Castner process

Abstract: In continuation of a previous study (1) of the dissolution of commercially pure aluminum (99.2% Al) in alkaline solutions, the effect of impurities, concentration of sodium hydroxide, temperature, agitation, and the effect of an external current on the dissolution of a series of aluminum specimens ranging in composition from 99.2 to 99.998 per cent Al was investigated. Increasing quantities of impurities (iron being the most effective) increase the rate of dissolution. The largest increase is at the concentration of iron representing the limit of solubility of iron in solid aluminum. During the dissolution process the impurities in aluminum accumulate on the surface and accelerate the rate of dissolution.An aluminum alloy containing 2.5 per cent Mg and 0.5 per cent Cr (52S) has a constant rate of dissolution. The impurities in this alloy, together with the alloying elements, drop to the bottom of the solution.
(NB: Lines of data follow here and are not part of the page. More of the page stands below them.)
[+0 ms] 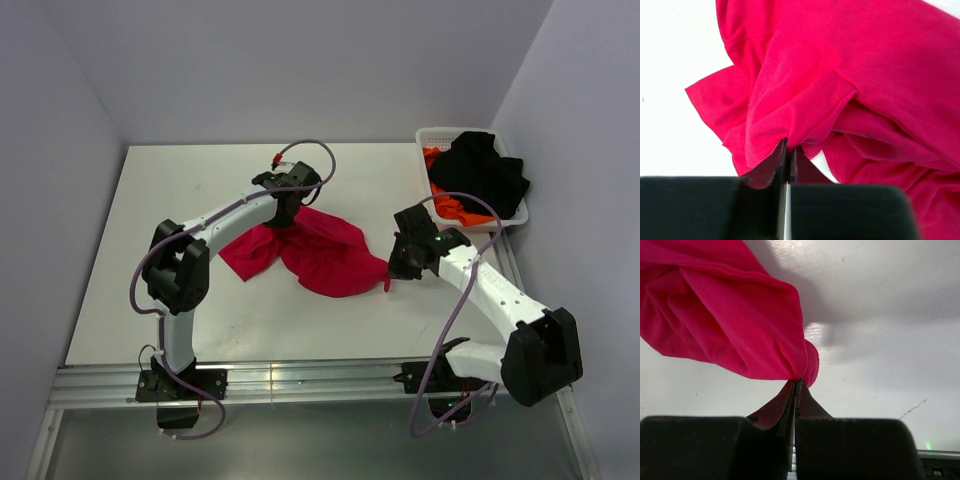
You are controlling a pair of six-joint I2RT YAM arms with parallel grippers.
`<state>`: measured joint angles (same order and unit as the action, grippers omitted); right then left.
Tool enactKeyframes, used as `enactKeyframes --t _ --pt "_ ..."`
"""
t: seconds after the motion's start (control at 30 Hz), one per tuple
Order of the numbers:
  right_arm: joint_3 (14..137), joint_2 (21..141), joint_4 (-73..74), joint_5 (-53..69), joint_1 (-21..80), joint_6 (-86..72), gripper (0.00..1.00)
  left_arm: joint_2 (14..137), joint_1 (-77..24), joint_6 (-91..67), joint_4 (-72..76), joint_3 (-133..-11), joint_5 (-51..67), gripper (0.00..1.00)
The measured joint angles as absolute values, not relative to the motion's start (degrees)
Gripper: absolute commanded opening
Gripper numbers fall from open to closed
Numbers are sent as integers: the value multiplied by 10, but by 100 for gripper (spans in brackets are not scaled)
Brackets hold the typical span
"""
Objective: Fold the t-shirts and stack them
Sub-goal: Flatten out the tshirt
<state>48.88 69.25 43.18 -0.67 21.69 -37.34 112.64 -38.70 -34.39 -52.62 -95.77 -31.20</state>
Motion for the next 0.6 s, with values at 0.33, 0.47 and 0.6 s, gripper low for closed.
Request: enactKeyframes --t 0.33,0.47,0.6 --pt "490 668 466 -11 217 -375 0 1101 -387 -352 -540 -952 -313 0" --pt "571 650 527 -27 217 -361 0 1034 -387 -363 -585 -970 -317 0" --pt "691 602 553 -35 216 -341 0 909 -387 -371 -620 -1008 -333 0"
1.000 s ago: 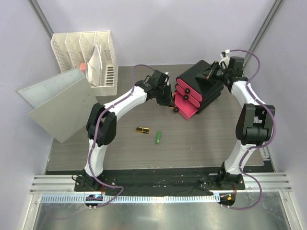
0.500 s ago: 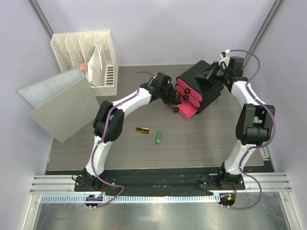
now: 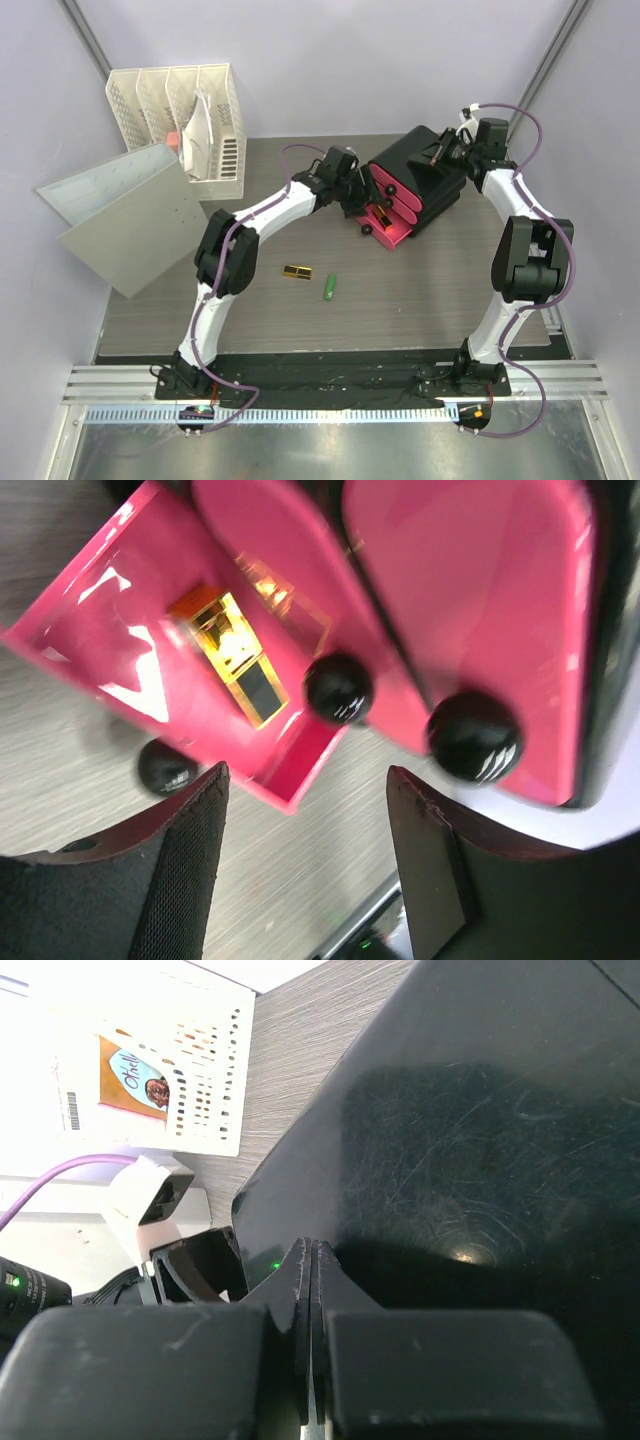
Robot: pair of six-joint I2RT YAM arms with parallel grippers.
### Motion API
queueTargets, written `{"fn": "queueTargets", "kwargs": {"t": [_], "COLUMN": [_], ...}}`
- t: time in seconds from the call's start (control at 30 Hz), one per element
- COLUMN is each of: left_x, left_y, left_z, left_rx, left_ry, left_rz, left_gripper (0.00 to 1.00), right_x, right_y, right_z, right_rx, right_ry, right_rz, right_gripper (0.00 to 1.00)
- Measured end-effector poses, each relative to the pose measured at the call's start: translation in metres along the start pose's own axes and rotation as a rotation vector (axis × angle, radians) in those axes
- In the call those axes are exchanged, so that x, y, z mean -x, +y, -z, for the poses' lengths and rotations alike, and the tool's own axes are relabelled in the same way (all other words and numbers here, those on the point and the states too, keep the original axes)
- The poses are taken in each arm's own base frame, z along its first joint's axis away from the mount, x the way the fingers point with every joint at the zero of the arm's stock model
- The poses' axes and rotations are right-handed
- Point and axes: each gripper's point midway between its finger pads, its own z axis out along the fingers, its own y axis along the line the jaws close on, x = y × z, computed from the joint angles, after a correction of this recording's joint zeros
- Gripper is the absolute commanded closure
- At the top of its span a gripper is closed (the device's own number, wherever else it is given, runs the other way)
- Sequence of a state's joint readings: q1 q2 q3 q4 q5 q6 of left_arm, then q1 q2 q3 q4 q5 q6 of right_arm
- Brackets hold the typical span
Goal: Organize the makeup
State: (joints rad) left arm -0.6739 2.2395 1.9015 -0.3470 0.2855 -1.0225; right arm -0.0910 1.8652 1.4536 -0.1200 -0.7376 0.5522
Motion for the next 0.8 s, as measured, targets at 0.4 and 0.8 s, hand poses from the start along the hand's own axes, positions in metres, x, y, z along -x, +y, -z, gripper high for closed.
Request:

They do not precipitate on the surface of the metal. The electrode potential for the alloy having a constant rate is constant, whereas the alloys whose rate of dissolution increases as the impurities precipitate on the surface reflect this increasing rate in electrode potential measurements, which change in the cathodic direction.The rate of dissolution of aluminum reaches a maximum value as the concentration of sodium hydroxide is increased to 5.5N. At concentrations greater than 5.5N the rate of dissolution decreases. The decrease is linear with the concentration of sodium hydroxide between 7 and 12N. The effect of temperature on the rate of dissolution may be represented by the Arrhenius equation. The "experimental energy of activation" of this equation increases as the concentration of sodium hydroxide is increased up to 12N. Agitation equivalent to a linear velocity of 188 cm/sec does not change the rate of dissolution of the alloy containing Mg and Cr in 0.30N solution.Making aluminum cathodic by means of an external current does not affect the electrode potential. The electrode potential changes observed on making aluminum anodic are correlated with measurements of the "difference effect."An attempt is made to correlate the effect of increasing concentration of sodium hydroxide on the rate of dissolution with the specific conductance of the solution and to interpret the experimental results in terms of various electrochemical theories.